Al Jazeera recently interviewed Habib Selmi about his most recent novel, The Women’s Orchards. They asked the IPAF-shortlisted author (for The Scents of Marie Claire, trans. Fadwa Qasem) if his latest novel hadn’t predicted the revolution. Selmi said that he did not capital-P predict the Tunisian uprising and successful ouster of ex-President Ben Ali, he was just a good observer of society:

– العديد من النقاد والصحافيين الذين كتبوا عن الرواية بعد ثورة تونس أشاروا بطرق مختلفة إلى أنني تنبأت بالصدام الذي فجر الثورة التونسية، ولكني شخصيا لا أميل إلى استعمال هذه اللفظة الكبيرة لفظة التنبؤ لسبب بسيط، وهو أنني أعتقد أن الكاتب ليس نبيا أو عرافا لكي يتنبأ، أفضل أن أقول إنني أصغيت إلى حركة المجتمع والتقطت ما كان يعتمل فيه من الداخل، وهذا برأيي هو وظيفة الروائي…

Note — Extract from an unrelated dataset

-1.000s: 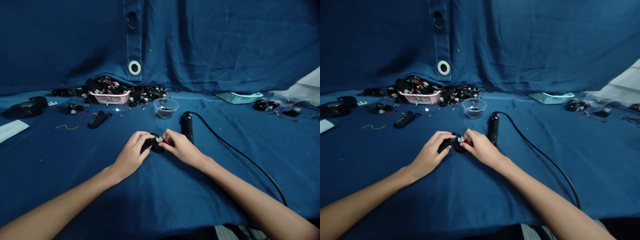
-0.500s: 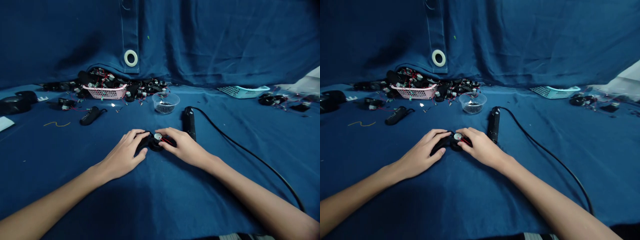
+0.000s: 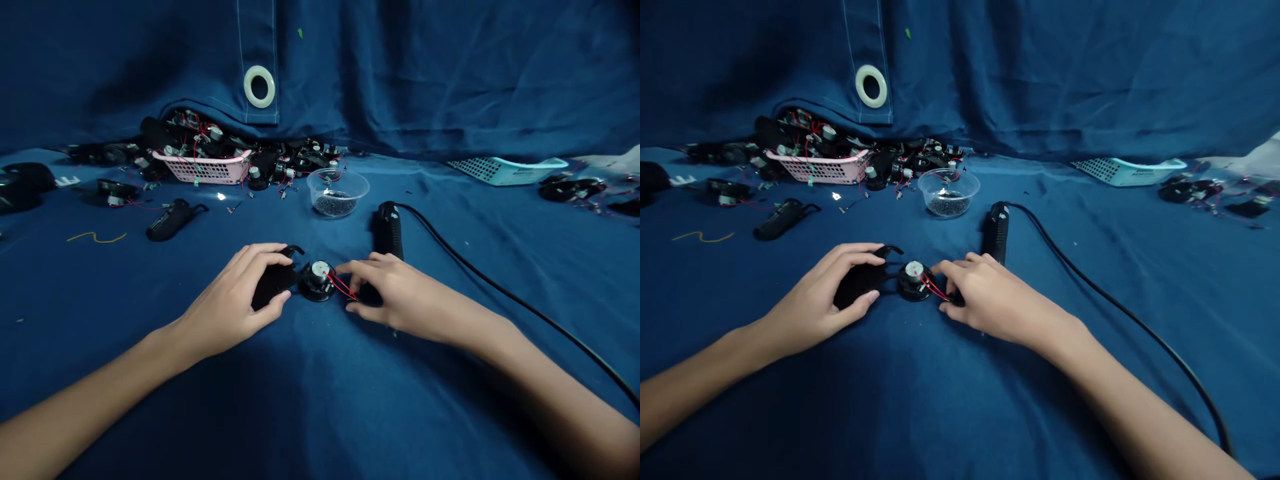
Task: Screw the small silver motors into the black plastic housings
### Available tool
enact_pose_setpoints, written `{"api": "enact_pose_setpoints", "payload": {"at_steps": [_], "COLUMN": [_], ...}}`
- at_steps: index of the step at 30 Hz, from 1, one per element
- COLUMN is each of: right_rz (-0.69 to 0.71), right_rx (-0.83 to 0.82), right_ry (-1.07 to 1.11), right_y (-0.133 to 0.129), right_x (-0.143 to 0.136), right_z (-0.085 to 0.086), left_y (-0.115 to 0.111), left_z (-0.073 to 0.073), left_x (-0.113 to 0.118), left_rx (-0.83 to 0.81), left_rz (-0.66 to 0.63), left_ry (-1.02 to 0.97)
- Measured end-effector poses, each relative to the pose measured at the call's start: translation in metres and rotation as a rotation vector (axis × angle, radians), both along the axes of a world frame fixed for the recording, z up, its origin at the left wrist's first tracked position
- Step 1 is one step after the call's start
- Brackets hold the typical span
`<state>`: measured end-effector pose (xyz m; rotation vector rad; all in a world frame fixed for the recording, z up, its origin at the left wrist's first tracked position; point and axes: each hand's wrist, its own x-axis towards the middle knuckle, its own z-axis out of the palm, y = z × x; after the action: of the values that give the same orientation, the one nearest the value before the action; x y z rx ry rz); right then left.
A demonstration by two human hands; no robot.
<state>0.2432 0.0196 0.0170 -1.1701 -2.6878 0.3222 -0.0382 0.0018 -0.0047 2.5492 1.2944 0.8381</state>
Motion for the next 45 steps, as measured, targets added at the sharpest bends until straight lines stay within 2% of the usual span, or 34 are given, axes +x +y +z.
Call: {"api": "enact_pose_setpoints", "payload": {"at_steps": [4, 7, 10, 12, 14, 18, 25, 28, 32, 38, 45], "right_rz": [-0.027, -0.067, -0.081, -0.074, -0.064, -0.028, -0.038, -0.015, 0.007, 0.052, 0.038], "right_rx": [0.054, 0.169, 0.313, 0.337, 0.312, 0.219, 0.073, 0.077, 0.086, 0.048, -0.017], "right_ry": [0.066, 0.112, 0.016, -0.083, -0.13, -0.092, 0.061, 0.195, 0.346, 0.423, 0.471], "right_y": [-0.004, -0.004, 0.0, 0.003, 0.005, 0.006, -0.001, -0.006, -0.01, -0.008, -0.007], "right_x": [-0.003, -0.004, -0.006, -0.008, -0.01, -0.007, -0.002, -0.01, -0.02, -0.024, -0.02], "right_z": [0.009, 0.013, 0.009, 0.003, -0.002, -0.005, 0.01, 0.012, 0.007, -0.001, 0.001], "left_y": [-0.006, -0.008, -0.008, -0.008, -0.007, -0.005, -0.006, -0.005, -0.005, -0.007, -0.007], "left_z": [0.001, 0.0, -0.001, -0.001, 0.0, 0.001, 0.0, -0.001, -0.002, -0.003, 0.0], "left_x": [0.006, 0.008, 0.009, 0.008, 0.007, 0.008, 0.008, 0.006, 0.005, 0.004, 0.006], "left_rx": [-0.058, -0.075, -0.053, -0.013, 0.044, 0.108, 0.057, 0.077, 0.107, 0.111, 0.13], "left_rz": [0.059, 0.05, 0.038, 0.057, 0.083, 0.134, 0.142, 0.123, 0.084, 0.04, -0.056], "left_ry": [-0.027, -0.039, -0.034, -0.04, -0.058, -0.107, -0.135, -0.123, -0.123, -0.156, -0.161]}}
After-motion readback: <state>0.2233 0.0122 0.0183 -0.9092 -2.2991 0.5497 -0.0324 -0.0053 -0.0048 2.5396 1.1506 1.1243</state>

The first few chapters of The Women’s Orchards were excerpted in last year’s Banipal39. When I read them in October 2010, I don’t remember thinking anything about a revolution. But nowadays, I’m reading with different eyes. On my fall 2010 read of Kamel Riahi’s The Gorilla,  excerpted in the bilingual collection Emerging Arab Voices, I didn’t think about revolution. But after what happened in December, I re-read the chapters and found that…it was right there in front of me.

I’m currently reading the highly entertaining صالح هيصة by Khairy Shalaby, translated as The Hashish Waiter by Adam Talib (published in Arabic in 2000), and I’ve caught myself thinking several times: “Look, here he predicted the 2011 protests…and here…and see how relevant this passage is!”

Although Marcel Proust might be surprised by this, while reading In Search of Lost Time, I felt he predicted WWII, and I was sure Dostoevsky knew about the coming of Communist rule in Russia.

Mohamed Salmawy’s Wings of the Butterfly is widely credited with “predicting” some of the events of the last six months. But this probably has less to do with Salmawy’s ability to see the future and more to do with what Sonallah Ibrahim called “a total vision” in a recent interview with Jadaliyya:

A novel might give expression to a complete vision of a historical period or era, or simply a person at a moment or the like—and then get into developing it. For instance, I might write a novel about a person in Midan al-Tahrir. But for that novel to be a good novel, it would have to have a firm grasp of the past, the present moment, and the future—what will happen, or what might happen afterwards. All this entails having a total vision.